Et c'est vrai que pendant un temps, ça à marché. Je retrouvais le sommeil et l’appétit.

Pendant ces dernières années, ma femme était très malade.
Sa santé déclinante la rendait totalement dépendante des autres, surtout de moi.
J'avoue que malgré les difficultés que cela occasionnait, j'aimais m'occuper d'elle.
A son chevet je me sentais utile.
Être dévoué à ma femme était la plus belle preuve d'amour que je pouvais lui donner.
Ça va vous paraitre bizarre et certainement un peu machiste si je vous dis que j'appréciais de l'avoir sous mon contrôle, ou plutôt ma protection.
Je sais aussi que pour certain tout cela leur parait insensé, c'est un peu comme si je prenais un chien après avoir perdu mon enfant et d'un coté vous avez pas vraiment tord.
Quoiqu'il en soit, j'ai beau avoir substitué ma femme à une poupée, le même problème fini toujours par revenir.
La mort me poursuit alors je la fuit. Si cela a marché une fois, je peux peut être la tromper encore une fois?

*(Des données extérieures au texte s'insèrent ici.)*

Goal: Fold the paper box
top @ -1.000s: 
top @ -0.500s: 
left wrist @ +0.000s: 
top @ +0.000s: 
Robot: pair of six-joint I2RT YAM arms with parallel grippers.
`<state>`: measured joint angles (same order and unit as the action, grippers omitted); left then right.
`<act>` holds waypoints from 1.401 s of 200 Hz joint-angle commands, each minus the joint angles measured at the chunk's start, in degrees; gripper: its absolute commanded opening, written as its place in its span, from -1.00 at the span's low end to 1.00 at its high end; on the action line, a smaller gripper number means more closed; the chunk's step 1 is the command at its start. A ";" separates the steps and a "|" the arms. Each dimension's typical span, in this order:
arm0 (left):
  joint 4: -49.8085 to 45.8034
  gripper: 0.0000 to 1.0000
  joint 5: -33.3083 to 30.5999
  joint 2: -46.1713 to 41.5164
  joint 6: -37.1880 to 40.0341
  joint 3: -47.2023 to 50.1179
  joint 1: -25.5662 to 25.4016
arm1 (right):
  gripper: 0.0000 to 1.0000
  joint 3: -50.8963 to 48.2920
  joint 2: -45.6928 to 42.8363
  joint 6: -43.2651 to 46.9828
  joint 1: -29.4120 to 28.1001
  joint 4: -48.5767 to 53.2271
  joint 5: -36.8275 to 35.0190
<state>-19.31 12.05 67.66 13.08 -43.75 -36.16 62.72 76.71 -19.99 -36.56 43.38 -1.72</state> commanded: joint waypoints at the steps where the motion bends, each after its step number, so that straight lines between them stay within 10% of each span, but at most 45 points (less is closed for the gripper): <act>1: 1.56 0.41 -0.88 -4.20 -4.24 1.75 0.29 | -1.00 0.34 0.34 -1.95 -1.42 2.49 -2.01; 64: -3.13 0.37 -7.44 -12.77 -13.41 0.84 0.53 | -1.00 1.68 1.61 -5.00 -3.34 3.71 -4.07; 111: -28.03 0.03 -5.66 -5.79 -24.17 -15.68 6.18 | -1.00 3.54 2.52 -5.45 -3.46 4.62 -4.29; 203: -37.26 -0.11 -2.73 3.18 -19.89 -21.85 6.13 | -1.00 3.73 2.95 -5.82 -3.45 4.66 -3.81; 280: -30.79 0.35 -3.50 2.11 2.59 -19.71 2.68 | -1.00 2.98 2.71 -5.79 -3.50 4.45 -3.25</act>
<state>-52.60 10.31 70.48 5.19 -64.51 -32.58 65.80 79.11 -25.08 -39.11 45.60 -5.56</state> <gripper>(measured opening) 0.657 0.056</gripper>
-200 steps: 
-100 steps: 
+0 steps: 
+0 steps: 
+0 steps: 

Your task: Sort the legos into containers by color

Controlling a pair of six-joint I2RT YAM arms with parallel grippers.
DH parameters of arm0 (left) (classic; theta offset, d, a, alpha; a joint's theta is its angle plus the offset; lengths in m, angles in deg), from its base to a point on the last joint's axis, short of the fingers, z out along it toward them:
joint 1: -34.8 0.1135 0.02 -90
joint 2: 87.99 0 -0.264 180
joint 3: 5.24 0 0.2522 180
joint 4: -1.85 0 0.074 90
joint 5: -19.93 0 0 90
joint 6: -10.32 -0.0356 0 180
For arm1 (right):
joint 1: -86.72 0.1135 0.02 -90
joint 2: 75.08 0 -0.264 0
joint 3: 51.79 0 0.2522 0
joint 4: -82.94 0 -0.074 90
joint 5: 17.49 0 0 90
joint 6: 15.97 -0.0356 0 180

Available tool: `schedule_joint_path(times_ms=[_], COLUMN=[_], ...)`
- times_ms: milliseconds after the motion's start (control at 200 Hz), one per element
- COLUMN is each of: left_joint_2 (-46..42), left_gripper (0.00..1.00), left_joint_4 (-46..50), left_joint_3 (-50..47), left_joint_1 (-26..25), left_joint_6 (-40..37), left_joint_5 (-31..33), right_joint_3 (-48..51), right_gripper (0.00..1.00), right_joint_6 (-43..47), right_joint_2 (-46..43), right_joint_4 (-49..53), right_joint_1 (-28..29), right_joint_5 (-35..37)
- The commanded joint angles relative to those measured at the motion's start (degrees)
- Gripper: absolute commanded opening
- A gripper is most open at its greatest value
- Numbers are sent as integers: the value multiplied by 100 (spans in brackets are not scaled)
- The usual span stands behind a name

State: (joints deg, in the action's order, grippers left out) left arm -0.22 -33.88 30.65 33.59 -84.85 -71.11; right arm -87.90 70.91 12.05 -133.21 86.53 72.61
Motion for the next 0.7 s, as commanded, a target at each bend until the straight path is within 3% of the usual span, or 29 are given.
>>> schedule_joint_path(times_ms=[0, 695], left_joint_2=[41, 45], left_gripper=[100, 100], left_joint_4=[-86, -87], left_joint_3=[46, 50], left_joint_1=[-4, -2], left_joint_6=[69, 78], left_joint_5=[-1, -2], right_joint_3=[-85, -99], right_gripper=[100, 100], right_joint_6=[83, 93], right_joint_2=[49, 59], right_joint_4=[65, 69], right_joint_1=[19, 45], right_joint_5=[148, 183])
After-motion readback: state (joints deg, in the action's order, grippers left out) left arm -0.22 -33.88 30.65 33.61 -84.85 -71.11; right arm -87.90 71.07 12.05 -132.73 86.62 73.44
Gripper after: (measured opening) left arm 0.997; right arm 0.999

Partagé par l'envie et la culpabilité qui me rongent, je parcoure l'avenue Pigalle et ses devantures aguichantes.
Non pas comme un gosse devant un magasin de jouet mais plus comme un adolescent en pleine puberté devant les vitrines à prostitués d'Amsterdam.
Il y en aurait bien une ou deux qui m’aie tapé dans l’œil, malheureusement si j'avais le ticket, je l'ai égaré, impossible de me la faire ni échangé ni remboursé.
Quant à la garantie, il n'y en a pas pour les aléas de la vie, rien ne vous en prémuni.
Hélas, bien au contraire, je ne suis ni échangiste, ni libertin, je suis malgré moi fidèle à mon chagrin.